Thank you for articulating this so gracefully -- I feel exactly the same way. When I was younger, I always assumed I would have children, but as I came into adulthood I started questioning that. For a long time I have been on the fence as to whether I would have no children (or maybe just one), although if I'm being honest I think I've decided I don't want any kids.

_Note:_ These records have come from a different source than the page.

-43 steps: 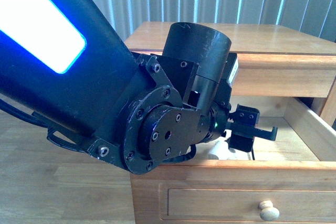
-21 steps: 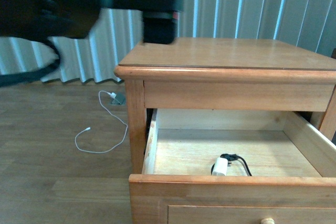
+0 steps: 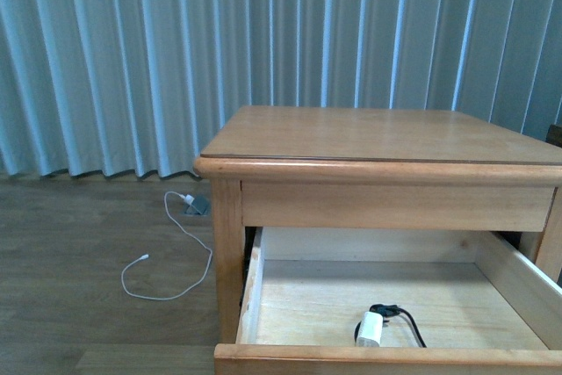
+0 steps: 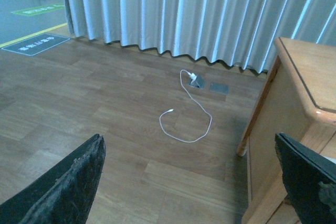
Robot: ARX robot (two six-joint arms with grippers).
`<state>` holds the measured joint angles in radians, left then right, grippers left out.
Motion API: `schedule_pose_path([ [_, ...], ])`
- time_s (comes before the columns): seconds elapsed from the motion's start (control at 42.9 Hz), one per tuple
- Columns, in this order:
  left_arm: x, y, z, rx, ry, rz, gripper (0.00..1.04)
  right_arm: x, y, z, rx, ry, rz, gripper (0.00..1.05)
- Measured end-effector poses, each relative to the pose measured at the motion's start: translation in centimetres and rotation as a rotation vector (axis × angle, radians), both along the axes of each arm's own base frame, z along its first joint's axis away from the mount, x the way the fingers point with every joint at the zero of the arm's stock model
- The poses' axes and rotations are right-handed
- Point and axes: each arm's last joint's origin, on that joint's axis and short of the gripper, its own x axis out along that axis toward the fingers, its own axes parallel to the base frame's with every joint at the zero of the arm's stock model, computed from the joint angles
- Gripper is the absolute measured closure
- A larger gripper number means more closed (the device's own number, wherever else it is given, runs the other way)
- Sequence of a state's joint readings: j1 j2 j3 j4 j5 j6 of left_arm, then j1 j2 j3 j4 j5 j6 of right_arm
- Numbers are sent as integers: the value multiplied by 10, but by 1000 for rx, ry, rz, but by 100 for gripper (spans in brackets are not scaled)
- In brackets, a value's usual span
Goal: Put charger into drawer
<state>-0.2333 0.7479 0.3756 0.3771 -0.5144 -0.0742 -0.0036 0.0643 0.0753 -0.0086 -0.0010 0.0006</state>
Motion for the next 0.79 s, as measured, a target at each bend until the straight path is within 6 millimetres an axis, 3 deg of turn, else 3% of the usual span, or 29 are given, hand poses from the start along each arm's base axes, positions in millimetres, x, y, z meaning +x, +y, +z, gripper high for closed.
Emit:
schedule_pose_path([
  [0.186, -1, 1, 1, -13, -9, -34, 8, 0, 0, 0, 0, 0, 0, 8],
  [0.35, -11, 7, -16, 49, 12, -281, 36, 0, 0, 0, 0, 0, 0, 8],
  [0.723, -32, 25, -50, 66, 15, -278, 100, 0, 0, 0, 0, 0, -1, 8],
  [0.792, -35, 25, -54, 68, 14, -281, 101, 0, 0, 0, 0, 0, 0, 8],
])
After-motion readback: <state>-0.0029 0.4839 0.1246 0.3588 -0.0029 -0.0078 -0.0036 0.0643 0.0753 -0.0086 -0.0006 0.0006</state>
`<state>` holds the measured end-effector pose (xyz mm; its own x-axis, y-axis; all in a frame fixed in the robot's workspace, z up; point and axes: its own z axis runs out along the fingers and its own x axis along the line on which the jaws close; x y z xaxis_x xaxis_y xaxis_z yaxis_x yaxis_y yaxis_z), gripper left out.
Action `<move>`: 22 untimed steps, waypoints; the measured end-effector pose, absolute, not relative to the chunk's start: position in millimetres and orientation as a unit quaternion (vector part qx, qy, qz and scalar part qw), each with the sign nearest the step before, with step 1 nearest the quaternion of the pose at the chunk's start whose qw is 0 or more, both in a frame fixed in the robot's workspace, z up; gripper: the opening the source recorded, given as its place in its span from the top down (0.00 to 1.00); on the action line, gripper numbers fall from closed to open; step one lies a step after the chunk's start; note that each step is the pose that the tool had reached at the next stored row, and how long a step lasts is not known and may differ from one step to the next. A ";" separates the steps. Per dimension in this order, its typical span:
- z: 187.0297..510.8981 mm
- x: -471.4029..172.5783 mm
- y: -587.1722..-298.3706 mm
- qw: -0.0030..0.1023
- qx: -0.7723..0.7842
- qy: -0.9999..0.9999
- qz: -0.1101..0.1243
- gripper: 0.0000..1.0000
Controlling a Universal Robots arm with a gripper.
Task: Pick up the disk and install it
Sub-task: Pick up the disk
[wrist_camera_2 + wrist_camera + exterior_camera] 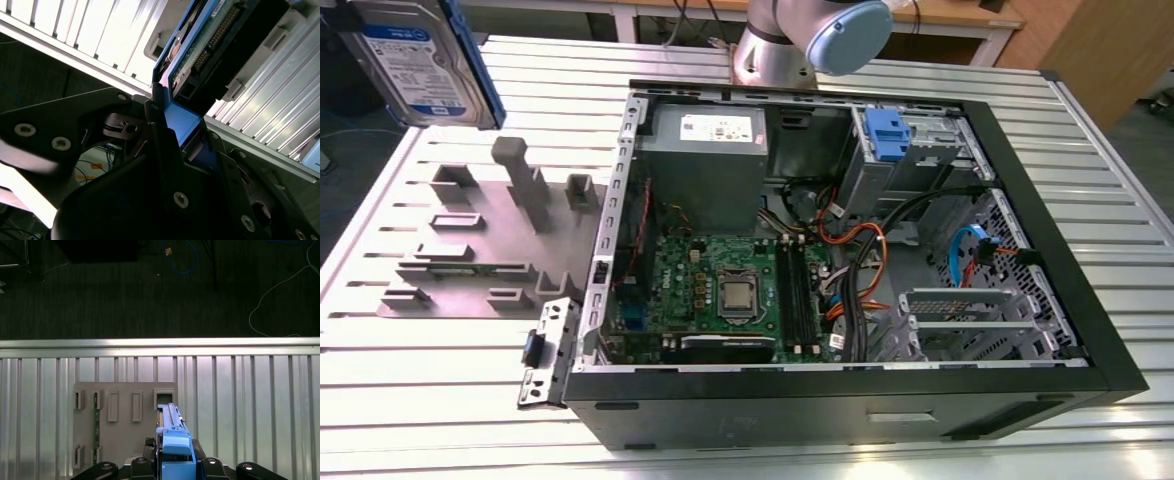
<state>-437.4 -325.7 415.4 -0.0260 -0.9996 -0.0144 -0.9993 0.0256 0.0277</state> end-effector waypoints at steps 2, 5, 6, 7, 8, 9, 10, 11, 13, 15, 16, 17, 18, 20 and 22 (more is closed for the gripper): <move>416.0 -437.4 -325.7 0.005 0.698 -0.716 -0.015 0.64; 416.9 -437.4 -325.7 0.004 0.698 -0.716 -0.015 0.64; 417.3 -437.4 -325.7 0.005 0.698 -0.716 -0.015 0.64; 417.6 -437.4 -325.7 0.004 0.698 -0.716 -0.015 0.64; 418.0 -437.4 -325.7 0.005 0.698 -0.716 -0.015 0.64; 418.2 -437.4 -325.7 0.004 0.698 -0.716 -0.015 0.64; 418.4 -437.4 -325.7 0.004 0.698 -0.716 -0.015 0.64; 418.5 -437.4 -325.7 0.004 0.698 -0.716 -0.015 0.64; 419.0 -437.4 -325.7 0.005 0.698 -0.716 -0.015 0.64; 419.3 -437.4 -325.7 0.004 0.698 -0.716 -0.015 0.64; 419.5 -437.4 -325.7 0.005 0.698 -0.716 -0.015 0.64; 419.7 -437.4 -325.7 0.005 0.698 -0.716 -0.015 0.64; 420.0 -437.4 -325.7 0.005 0.698 -0.716 -0.015 0.64; 420.7 -437.4 -325.7 0.005 0.698 -0.716 -0.015 0.64; 421.3 -437.4 -325.7 0.004 0.698 -0.716 -0.015 0.64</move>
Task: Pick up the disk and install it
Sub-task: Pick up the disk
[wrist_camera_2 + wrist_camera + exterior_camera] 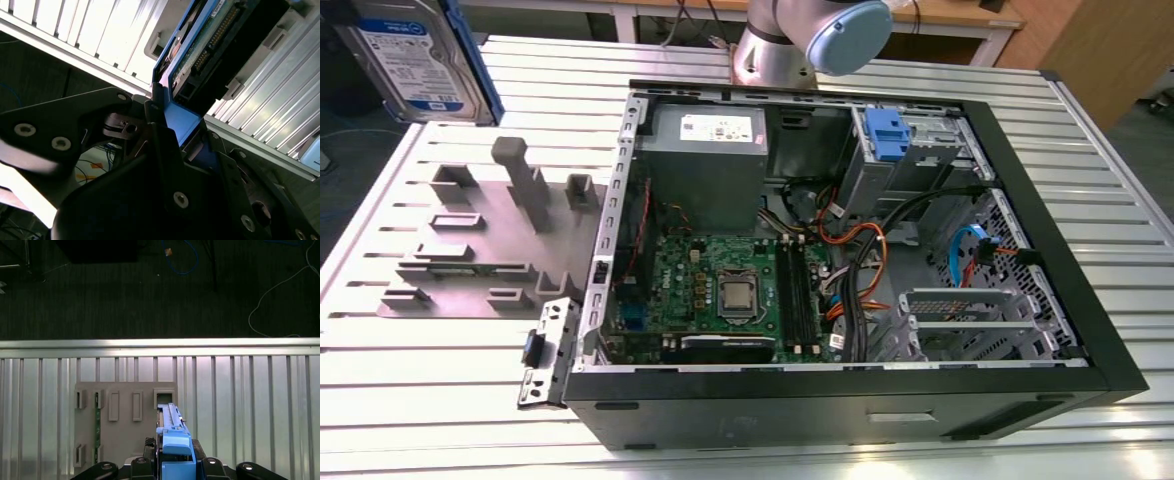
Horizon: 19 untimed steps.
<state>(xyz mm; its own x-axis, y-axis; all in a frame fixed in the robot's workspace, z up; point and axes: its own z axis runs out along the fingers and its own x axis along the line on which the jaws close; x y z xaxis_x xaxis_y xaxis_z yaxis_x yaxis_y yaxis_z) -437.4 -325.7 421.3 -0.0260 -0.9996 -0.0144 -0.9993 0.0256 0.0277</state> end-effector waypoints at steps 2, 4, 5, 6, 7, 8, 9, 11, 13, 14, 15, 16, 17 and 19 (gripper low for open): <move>422.1 -437.4 -325.7 0.004 0.698 -0.716 -0.015 0.64; 423.1 -437.4 -325.7 0.005 0.698 -0.716 -0.015 0.64; 423.4 -437.4 -325.7 0.004 0.698 -0.716 -0.015 0.64; 423.9 -437.4 -325.7 0.004 0.698 -0.716 -0.015 0.64; 424.3 -437.4 -325.7 0.004 0.698 -0.716 -0.015 0.64; 424.8 -437.4 -325.7 0.005 0.698 -0.716 -0.015 0.64; 425.2 -437.4 -325.7 0.005 0.698 -0.716 -0.015 0.64; 426.2 -437.4 -325.7 0.004 0.698 -0.716 -0.015 0.64; 427.2 -437.4 -325.7 0.004 0.698 -0.716 -0.015 0.64; 427.7 -437.4 -325.7 0.004 0.698 -0.716 -0.015 0.64; 428.2 -437.4 -325.7 0.004 0.698 -0.716 -0.015 0.64; 428.7 -437.4 -325.7 0.005 0.698 -0.716 -0.015 0.64; 429.1 -437.4 -325.7 0.004 0.698 -0.716 -0.015 0.64; 430.1 -437.4 -325.7 0.004 0.698 -0.716 -0.015 0.64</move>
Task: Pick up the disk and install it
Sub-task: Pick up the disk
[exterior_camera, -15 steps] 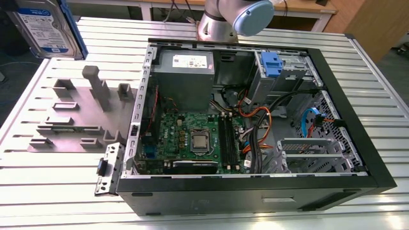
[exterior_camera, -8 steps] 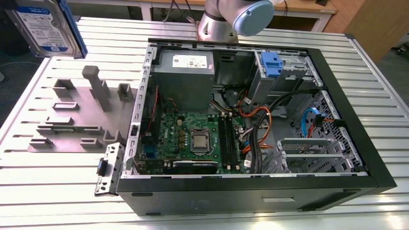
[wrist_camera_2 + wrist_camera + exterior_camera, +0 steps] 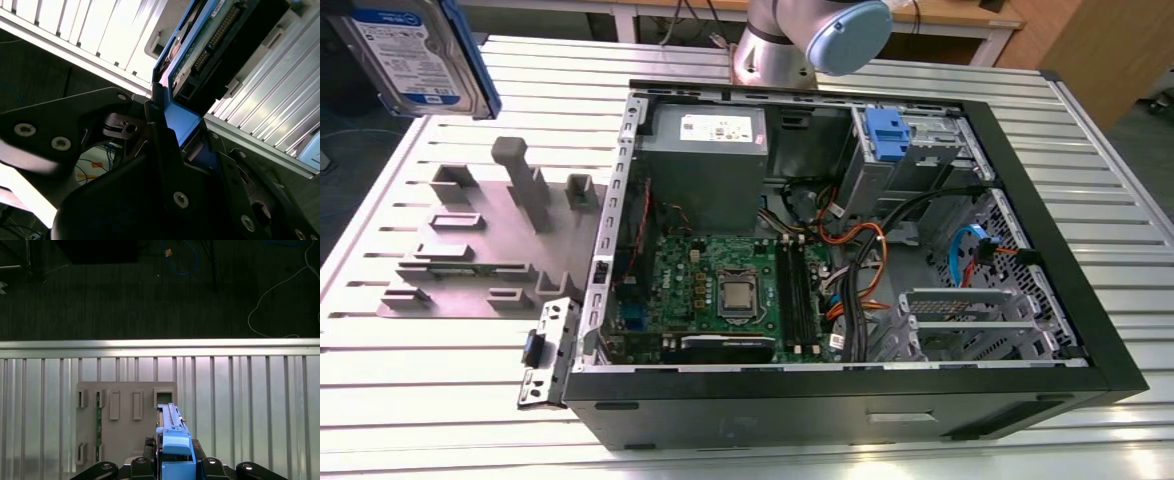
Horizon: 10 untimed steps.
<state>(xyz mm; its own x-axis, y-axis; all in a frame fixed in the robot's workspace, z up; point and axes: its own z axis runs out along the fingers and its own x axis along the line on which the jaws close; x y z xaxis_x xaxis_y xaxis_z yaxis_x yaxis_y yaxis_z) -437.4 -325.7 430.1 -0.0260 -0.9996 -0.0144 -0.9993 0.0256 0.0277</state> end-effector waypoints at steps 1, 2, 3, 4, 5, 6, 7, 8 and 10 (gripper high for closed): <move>430.6 -437.4 -325.7 0.005 0.698 -0.716 -0.015 0.64; 431.1 -437.4 -325.7 0.004 0.698 -0.716 -0.015 0.64; 431.6 -437.4 -325.7 0.004 0.698 -0.716 -0.015 0.64; 432.2 -437.4 -325.7 0.004 0.698 -0.716 -0.015 0.64; 432.7 -437.4 -325.7 0.005 0.698 -0.716 -0.015 0.64; 433.2 -437.4 -325.7 0.005 0.698 -0.716 -0.015 0.64; 433.7 -437.4 -325.7 0.004 0.698 -0.716 -0.015 0.64; 434.3 -437.4 -325.7 0.004 0.698 -0.716 -0.015 0.64; 435.4 -437.4 -325.7 0.005 0.698 -0.716 -0.015 0.64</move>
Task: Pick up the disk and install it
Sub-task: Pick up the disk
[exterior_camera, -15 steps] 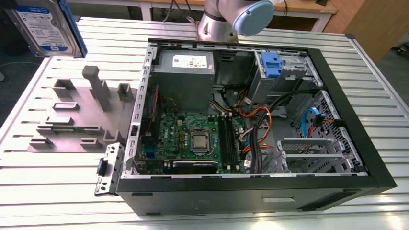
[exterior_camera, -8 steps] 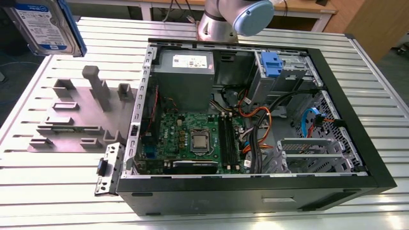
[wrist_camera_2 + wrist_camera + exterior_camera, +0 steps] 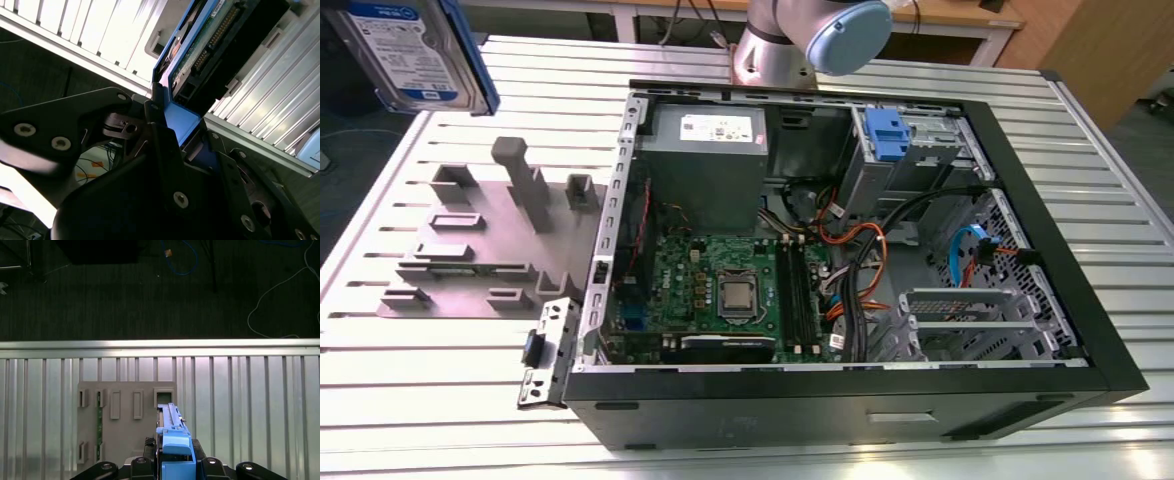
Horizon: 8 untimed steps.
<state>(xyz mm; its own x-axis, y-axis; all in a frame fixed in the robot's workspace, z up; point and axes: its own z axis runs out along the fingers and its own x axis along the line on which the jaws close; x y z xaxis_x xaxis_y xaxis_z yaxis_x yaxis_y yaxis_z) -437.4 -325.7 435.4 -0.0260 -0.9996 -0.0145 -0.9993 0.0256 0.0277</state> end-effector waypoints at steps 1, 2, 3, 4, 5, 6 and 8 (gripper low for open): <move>435.9 -437.4 -325.7 0.004 0.698 -0.716 -0.015 0.64; 436.5 -437.4 -325.7 0.004 0.698 -0.716 -0.015 0.64; 437.1 -437.4 -325.7 0.004 0.698 -0.716 -0.015 0.64; 437.6 -437.4 -325.7 0.005 0.698 -0.716 -0.015 0.64; 438.1 -437.4 -325.7 0.004 0.698 -0.716 -0.015 0.64; 438.6 -437.4 -325.7 0.004 0.698 -0.716 -0.015 0.64; 439.6 -437.4 -325.7 0.005 0.698 -0.716 -0.015 0.64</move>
<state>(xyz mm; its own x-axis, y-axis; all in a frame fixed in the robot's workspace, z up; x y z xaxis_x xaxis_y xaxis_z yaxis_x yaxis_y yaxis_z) -437.4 -325.7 439.6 -0.0260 -0.9996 -0.0144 -0.9993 0.0256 0.0278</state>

It is too risky. I *might* want to have a child if I could guarantee it was going to be the perfect child. But I'm not willing to risk the fact that it might not be. Not only could the child require extra care in some way, or be ill, but the child could also be a jerk, or just a really needy kid. I'm not willing to risk the life I know I love for a life that *might* be wonderful or *might* be terribly unsatisfying.

Anonymous said...

Thank you for such an honest post, it's a breath of proverbial fresh air. It felt like I should stop and say hello. I'm 27, live in the UK, and despite never(not even in childhood) seeing myself in a motherhood scenario I wonder, time to time, if I made the right choice. Often it happens after stumbling across another wonderful full-of-life blog with masses of those Kodak moments of a typical(in a nicest possible sense) family with a couple of kids, a dog, a house with a white picket fence and you get a glimpse into their life and genuinely feel happy for them but something makes you think- this is too textbook perfect. How often does it turn that way? Would I want to swap my-kind-of- happy that's quiet and "subtle" with just two of us for a possibility of a "textbook perfect"?
And while the issue you touched in this post isn't the reason I don't believe I(we)'ll ever have kids, it's certainly the most sobering, brutal, REAL argument against having them. I'm not a gambler- a few bucks on slots in Vegas is the most I'll do, so why would I possibly want to gamble with something so huge and life-defining.